Dataset section:
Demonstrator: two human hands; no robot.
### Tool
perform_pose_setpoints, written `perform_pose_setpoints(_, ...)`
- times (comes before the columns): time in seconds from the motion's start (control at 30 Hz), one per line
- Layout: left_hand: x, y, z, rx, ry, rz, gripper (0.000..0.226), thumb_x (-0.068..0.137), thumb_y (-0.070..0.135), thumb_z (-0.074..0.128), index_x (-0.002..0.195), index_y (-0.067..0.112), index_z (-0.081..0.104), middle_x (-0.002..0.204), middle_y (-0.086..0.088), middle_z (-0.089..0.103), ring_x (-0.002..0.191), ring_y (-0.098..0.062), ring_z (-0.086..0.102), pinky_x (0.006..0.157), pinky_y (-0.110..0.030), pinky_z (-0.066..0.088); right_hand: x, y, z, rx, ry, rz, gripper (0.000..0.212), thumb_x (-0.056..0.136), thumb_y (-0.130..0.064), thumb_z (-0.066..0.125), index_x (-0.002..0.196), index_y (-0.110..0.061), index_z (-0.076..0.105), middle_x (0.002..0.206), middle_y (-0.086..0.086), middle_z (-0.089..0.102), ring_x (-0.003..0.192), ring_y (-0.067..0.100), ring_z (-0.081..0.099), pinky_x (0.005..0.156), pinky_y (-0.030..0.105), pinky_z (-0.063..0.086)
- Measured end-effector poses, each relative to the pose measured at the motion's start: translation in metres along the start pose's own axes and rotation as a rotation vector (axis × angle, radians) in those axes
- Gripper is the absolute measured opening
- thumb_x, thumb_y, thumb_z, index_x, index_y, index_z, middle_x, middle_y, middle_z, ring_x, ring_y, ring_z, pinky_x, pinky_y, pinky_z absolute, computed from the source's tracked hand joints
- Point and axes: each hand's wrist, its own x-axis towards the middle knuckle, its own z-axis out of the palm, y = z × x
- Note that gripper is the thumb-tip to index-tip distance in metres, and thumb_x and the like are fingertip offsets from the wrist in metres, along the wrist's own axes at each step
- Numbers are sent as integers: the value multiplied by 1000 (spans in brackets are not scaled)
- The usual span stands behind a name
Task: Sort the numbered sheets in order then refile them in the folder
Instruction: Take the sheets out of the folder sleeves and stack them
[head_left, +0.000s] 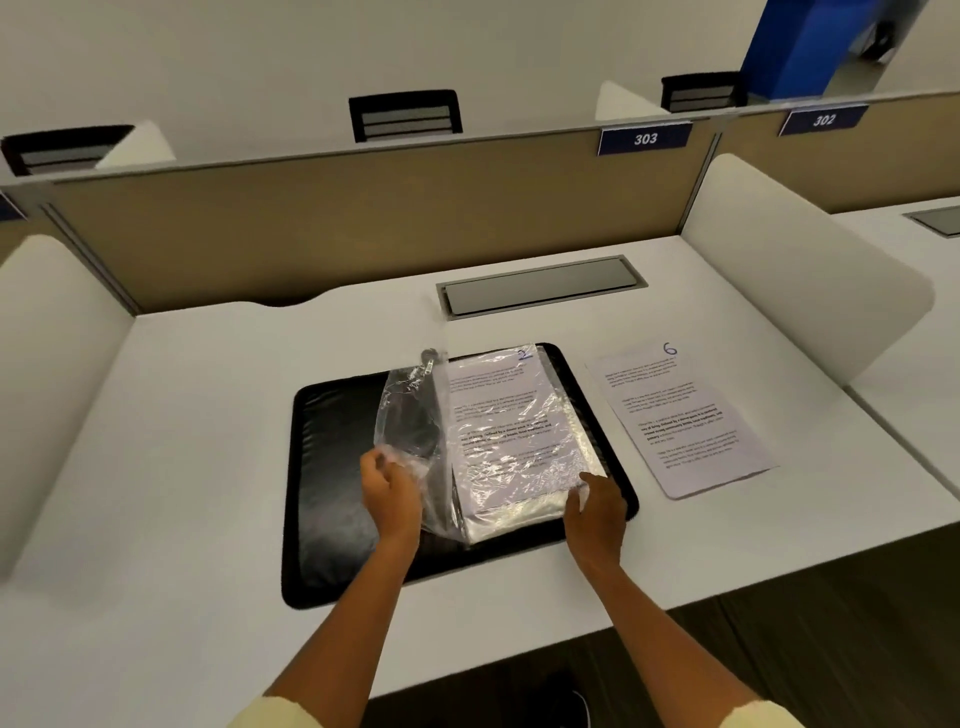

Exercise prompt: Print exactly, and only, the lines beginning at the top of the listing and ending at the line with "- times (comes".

Exercise solution:
Demonstrator: two human hands; no robot.
### Tool
perform_pose_setpoints, written `perform_pose_setpoints(_, ...)`
- times (comes before the columns): time in seconds from the motion's start (control at 30 Hz), one per line

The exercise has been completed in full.